Could you repeat the whole listing below exactly, omitting any picture it holds?

* _GIVEN DATA_
===

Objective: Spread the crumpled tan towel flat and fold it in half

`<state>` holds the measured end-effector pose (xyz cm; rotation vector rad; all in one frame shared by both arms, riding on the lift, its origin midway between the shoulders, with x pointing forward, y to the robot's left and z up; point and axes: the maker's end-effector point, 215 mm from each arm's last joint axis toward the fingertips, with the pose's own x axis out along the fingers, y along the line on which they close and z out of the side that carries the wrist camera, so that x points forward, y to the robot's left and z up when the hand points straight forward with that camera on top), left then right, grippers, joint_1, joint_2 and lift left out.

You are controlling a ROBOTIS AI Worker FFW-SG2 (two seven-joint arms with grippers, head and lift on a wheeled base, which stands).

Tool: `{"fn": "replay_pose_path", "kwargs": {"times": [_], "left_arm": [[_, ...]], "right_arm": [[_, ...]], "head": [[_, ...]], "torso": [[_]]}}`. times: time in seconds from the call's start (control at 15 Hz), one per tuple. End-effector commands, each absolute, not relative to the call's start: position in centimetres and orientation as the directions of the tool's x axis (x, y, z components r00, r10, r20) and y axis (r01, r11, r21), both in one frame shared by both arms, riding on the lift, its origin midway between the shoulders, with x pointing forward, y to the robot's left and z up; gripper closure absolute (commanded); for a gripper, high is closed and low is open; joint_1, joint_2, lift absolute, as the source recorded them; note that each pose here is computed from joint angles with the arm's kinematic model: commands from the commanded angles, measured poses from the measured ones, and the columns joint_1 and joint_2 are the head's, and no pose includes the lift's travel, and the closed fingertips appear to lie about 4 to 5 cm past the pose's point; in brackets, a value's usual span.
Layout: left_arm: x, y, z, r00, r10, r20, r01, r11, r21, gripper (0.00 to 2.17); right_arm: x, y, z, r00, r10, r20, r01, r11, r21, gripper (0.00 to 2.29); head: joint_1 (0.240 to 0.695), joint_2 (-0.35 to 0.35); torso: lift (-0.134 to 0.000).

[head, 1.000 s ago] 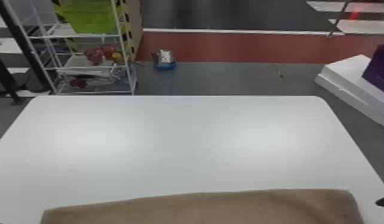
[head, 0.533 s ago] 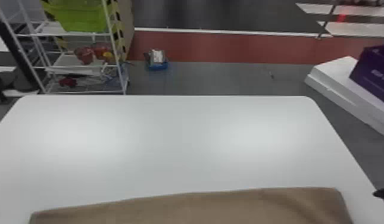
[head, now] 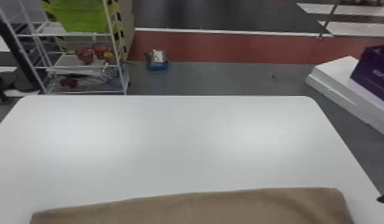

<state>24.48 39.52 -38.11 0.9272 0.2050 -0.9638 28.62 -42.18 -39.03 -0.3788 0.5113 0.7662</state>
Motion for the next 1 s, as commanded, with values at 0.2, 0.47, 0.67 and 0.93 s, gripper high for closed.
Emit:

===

* _EXERCISE SOLUTION_
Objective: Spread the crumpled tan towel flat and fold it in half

`<state>` holds the measured end-effector pose (xyz cm; rotation vector rad; all in one frame shared by both arms, riding on the lift, its origin midway between the shoulders, with x pointing forward, y to the robot's left and z up; point and axes: the maker's end-effector point, 215 mm from each arm's last joint axis toward the fingertips, with the pose's own x axis out along the fingers, y along the line on which they close and z out of the side that carries the wrist camera, so that x points forward, y to the robot's left and z up when the hand points straight forward with that camera on top), left then right, grippers, joint_1, joint_2 and lift left out.

You are controlling a ROBOTIS AI Worker FFW-SG2 (two seven-joint arms with grippers, head and lift on a wheeled base, which stands).

Tool: `{"fn": "replay_pose_path", "kwargs": {"times": [_], "left_arm": [[_, ...]], "right_arm": [[_, ...]], "head": [[_, ...]], "torso": [[_]]}}`. times: time in seconds from the call's start (control at 15 Hz), one per tuple. End-effector commands, each absolute, not relative to the call's start: position in centimetres and orientation as the directions of the tool's x axis (x, y, z components r00, r10, r20) and y axis (r01, r11, r21), both in one frame shared by both arms, riding on the lift, its origin midway between the shoulders, with x pointing forward, y to the robot's left and z up; gripper closure absolute (commanded); for a gripper, high is closed and low is open; joint_1, joint_2, lift absolute, as the source recorded them; note that each pose here is computed from joint angles with the arm's kinematic model: commands from the commanded angles, measured poses from the measured ones, and the columns joint_1 and joint_2 are the head's, and no pose includes the lift's travel, and the closed fingertips appear to lie about 4 to 5 cm past the pose's point; in brackets, a value's usual span.
Layout: left_arm: x, y, z, r00, r10, r20, r01, r11, r21, gripper (0.00 to 2.17); right_arm: x, y, z, r00, r10, r20, r01, r11, r21, gripper (0.00 to 2.29); head: joint_1 (0.240 to 0.695), joint_2 (-0.35 to 0.35); torso: lift (-0.134 to 0.000).

[head, 1.000 s ago] 
[head, 0.533 s ago] 
[head, now] 

<state>24.48 39.52 -38.11 0.9272 0.2050 -0.9638 28.62 -42.18 -39.03 -0.3788 0.5113 0.7662</state>
Motion for the next 1 s, as commanded, with values at 0.2, 0.47, 0.67 and 0.93 s, gripper high for closed.
Emit:

Nothing remains to add to the output.